Solution: Probabilistic Early Expire + Lock
Cache Stampede Prevention:
1. Probabilistic refresh (before expiry):
Key: "stock:{sale_id}"
Value: {count: 50, fetched_at: now}
TTL: 5 mins
Get stock:
value = REDIS.GET stock:{sale_id}
age_seconds = now - value.fetched_at
TTL_remaining = 5 min - age_seconds
IF age_seconds > 3 min: -- 60% through TTL
probability = (age_seconds - 3_min) / (5_min - 3_min)
= (current - 3) / 2
IF random() < probability:
-- Refresh early (avoid thundering herd)
new_value = DB.query() -- single DB hit
REDIS.SET stock:{sale_id} new_value EX 5_min
RETURN value
2. Locking (prevent concurrent refreshes):
LOCK = REDIS.SET refresh:{sale_id}
"locked"
NX -- only if not exists
EX 10 -- auto-release
Only 1 thread gets the lock, refreshes DB
Others see cached value (slightly stale OK)
Benefit:
- Smooth refresh curve (not cliff expiry)

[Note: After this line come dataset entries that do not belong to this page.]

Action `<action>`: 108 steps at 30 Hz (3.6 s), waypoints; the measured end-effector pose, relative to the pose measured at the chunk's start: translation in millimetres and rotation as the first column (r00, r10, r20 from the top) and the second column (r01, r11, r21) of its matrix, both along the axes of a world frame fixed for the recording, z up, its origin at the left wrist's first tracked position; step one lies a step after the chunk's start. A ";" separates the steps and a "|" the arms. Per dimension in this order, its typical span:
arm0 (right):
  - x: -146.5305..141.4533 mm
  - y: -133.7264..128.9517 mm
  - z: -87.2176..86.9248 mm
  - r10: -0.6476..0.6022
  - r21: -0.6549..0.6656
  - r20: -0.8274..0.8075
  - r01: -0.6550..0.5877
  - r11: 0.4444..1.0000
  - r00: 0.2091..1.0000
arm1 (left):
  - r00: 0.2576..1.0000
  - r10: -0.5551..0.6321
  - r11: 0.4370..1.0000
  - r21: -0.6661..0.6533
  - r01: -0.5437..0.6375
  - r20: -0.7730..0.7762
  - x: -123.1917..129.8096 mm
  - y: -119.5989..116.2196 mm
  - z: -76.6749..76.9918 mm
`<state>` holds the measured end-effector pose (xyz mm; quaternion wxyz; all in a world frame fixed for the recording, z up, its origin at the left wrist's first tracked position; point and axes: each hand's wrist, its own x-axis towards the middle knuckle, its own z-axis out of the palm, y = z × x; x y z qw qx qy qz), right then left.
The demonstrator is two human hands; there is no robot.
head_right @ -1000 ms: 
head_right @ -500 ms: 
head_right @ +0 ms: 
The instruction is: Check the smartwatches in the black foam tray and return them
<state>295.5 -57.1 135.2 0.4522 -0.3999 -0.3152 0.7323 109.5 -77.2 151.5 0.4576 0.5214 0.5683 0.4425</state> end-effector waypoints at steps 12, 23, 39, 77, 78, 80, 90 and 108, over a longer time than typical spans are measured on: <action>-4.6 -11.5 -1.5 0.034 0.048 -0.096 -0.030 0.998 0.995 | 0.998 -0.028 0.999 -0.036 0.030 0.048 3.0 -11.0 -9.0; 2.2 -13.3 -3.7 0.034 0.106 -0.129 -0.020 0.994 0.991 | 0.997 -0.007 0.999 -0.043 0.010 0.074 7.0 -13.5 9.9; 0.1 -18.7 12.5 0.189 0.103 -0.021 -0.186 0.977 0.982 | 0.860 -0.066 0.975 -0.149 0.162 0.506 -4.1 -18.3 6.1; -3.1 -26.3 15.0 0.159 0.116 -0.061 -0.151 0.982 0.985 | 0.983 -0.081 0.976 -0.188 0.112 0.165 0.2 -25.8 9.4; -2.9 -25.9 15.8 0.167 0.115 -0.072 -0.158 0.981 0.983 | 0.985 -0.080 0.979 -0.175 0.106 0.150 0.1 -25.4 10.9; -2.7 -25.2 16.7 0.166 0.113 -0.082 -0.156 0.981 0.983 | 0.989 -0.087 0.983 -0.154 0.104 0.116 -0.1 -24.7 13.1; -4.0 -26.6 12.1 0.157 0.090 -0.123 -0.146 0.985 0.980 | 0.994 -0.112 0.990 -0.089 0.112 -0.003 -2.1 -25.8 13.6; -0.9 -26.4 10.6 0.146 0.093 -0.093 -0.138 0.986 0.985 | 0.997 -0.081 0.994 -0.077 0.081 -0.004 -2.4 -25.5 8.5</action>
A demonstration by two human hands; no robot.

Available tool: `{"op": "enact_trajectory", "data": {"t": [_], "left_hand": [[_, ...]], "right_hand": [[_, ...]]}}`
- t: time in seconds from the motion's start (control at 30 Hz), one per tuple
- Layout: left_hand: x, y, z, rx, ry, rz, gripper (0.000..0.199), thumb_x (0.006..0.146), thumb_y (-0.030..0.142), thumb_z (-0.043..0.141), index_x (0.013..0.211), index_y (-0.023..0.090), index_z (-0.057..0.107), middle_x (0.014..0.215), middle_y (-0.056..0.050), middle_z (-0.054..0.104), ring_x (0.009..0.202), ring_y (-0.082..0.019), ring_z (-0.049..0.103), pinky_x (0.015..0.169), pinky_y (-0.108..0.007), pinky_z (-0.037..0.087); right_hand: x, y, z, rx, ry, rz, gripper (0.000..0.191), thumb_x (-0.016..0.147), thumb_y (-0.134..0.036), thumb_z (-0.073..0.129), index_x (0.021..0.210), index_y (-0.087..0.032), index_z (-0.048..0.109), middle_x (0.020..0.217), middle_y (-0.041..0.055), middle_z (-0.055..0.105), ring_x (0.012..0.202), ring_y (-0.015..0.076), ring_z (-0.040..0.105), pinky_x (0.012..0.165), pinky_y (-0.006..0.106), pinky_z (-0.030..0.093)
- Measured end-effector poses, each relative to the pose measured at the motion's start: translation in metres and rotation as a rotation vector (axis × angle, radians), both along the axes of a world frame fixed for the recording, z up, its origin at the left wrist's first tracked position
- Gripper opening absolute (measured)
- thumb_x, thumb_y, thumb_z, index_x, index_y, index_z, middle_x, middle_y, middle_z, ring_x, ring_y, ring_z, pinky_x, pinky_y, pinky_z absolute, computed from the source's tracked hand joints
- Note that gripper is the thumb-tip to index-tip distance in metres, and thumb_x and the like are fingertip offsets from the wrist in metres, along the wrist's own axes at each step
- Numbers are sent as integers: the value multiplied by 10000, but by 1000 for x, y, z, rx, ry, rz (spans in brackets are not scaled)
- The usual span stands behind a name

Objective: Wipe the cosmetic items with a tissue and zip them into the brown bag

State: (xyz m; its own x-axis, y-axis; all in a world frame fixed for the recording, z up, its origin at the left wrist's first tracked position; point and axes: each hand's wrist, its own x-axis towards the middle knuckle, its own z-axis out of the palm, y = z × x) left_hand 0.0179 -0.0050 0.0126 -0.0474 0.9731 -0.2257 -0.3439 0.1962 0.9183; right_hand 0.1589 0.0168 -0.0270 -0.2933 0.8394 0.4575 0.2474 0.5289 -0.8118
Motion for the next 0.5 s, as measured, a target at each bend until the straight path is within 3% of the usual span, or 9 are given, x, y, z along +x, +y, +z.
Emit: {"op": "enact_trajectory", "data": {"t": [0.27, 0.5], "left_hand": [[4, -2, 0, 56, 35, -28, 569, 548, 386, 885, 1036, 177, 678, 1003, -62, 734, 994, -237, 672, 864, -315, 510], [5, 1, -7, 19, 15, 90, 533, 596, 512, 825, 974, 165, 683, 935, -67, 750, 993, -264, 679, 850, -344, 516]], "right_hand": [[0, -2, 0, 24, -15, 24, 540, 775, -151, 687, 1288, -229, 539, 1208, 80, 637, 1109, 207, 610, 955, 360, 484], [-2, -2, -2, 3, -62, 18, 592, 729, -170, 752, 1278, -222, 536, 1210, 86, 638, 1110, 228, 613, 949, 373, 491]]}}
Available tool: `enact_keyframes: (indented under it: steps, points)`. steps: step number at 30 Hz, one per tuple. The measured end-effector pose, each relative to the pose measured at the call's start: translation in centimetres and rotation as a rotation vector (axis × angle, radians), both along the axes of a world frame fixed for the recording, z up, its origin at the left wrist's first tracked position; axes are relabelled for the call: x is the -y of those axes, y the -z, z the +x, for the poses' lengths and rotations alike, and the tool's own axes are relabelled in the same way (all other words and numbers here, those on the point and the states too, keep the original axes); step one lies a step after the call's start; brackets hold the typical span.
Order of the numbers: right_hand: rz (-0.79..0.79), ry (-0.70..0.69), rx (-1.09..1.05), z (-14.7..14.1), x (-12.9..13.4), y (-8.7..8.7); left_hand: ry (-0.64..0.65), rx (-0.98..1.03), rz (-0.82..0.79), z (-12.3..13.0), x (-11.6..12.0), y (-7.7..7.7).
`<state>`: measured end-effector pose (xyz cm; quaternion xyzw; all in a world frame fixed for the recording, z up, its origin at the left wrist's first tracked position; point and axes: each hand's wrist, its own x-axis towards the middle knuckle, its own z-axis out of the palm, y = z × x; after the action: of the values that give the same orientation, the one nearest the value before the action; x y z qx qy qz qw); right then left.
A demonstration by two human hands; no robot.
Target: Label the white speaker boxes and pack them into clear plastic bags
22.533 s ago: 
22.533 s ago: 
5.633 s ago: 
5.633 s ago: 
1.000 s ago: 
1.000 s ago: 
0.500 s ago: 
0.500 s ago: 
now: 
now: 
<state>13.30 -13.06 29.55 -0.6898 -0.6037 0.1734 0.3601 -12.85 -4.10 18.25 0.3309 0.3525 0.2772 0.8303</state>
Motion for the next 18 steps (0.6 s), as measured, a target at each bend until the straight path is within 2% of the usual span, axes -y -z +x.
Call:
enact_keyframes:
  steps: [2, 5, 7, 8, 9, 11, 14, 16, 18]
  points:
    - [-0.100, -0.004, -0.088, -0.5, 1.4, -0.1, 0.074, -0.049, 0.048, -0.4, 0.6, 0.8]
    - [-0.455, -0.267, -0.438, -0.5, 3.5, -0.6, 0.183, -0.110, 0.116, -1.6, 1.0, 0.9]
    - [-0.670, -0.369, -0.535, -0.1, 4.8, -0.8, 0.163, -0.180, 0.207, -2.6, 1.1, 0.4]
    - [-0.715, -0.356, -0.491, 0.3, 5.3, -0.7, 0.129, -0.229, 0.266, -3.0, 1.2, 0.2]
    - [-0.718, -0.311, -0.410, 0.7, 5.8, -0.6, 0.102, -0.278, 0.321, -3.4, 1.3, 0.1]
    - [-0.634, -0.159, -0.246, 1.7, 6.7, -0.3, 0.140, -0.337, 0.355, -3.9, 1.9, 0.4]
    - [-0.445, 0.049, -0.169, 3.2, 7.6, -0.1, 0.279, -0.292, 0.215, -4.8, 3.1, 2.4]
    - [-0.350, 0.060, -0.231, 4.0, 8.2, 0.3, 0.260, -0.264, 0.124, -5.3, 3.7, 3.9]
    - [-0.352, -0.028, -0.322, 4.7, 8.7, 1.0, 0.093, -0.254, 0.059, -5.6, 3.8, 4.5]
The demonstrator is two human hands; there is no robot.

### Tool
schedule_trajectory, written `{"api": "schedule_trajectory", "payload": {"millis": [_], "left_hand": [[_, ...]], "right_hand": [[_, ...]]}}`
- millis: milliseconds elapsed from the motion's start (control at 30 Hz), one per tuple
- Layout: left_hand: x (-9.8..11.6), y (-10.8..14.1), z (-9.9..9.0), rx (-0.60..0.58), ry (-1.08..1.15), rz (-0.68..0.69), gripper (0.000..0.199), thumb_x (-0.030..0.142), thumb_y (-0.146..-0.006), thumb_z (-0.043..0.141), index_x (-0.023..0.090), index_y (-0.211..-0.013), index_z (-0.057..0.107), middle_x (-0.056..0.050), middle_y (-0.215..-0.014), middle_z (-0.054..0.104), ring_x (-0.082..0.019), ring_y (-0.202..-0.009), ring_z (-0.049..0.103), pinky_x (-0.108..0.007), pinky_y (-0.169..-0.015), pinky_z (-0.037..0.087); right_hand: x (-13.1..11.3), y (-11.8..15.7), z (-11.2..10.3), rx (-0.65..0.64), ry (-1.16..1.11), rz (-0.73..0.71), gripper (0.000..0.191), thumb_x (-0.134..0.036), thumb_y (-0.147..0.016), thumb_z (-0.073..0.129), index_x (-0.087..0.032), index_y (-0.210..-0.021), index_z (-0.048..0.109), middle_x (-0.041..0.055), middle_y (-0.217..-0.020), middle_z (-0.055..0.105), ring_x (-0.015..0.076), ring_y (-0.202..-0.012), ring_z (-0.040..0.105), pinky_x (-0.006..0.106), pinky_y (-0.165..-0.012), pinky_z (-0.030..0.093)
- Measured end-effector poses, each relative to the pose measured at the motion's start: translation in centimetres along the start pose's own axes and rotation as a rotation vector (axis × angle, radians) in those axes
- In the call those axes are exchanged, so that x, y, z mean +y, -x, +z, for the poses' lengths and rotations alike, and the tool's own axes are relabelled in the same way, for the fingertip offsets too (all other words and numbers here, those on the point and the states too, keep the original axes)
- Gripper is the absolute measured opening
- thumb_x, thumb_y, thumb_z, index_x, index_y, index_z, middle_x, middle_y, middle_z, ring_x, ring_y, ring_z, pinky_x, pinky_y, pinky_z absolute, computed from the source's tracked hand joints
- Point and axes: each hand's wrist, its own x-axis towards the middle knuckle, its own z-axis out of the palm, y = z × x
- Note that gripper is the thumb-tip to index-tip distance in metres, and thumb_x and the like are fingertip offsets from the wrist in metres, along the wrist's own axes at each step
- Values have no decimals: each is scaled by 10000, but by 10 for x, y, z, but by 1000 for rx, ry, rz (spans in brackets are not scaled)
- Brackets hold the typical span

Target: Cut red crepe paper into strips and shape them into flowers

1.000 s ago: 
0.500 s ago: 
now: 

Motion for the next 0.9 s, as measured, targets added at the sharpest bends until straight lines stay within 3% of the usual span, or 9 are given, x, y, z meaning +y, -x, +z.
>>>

- Single DB refresh per key
- No thundering herd
Step 4: Persistence Layer, Caching & Monitoring¶
Database Design¶
CREATE TABLE flash_sales (
sale_id BIGSERIAL PRIMARY KEY,
product_id BIGINT NOT NULL,
product_name VARCHAR(255),
original_price DECIMAL(10,2),
sale_price DECIMAL(10,2),
start_time TIMESTAMP NOT NULL,
end_time TIMESTAMP NOT NULL,
total_stock INT NOT NULL,
status VARCHAR(50),
created_at TIMESTAMP DEFAULT NOW()
);
CREATE INDEX idx_sales_time
ON flash_sales(start_time DESC);
CREATE TABLE flash_sale_orders (
order_id BIGSERIAL PRIMARY KEY,
sale_id BIGINT NOT NULL REFERENCES flash_sales(sale_id),
user_id BIGINT NOT NULL,
quantity_allocated INT,
status VARCHAR(50),
created_at TIMESTAMP DEFAULT NOW(),
expires_at TIMESTAMP -- order holds for 5 min
);
CREATE INDEX idx_orders_sale_time
ON flash_sale_orders(sale_id, created_at DESC);
CREATE INDEX idx_orders_user
ON flash_sale_orders(user_id);
Caching Strategy¶
Redis:
1. Stock (inventory counter)
Key: "stock:{sale_id}"
Value: {count: 100, fetched_at: now}
TTL: 5 min (with probabilistic early refresh)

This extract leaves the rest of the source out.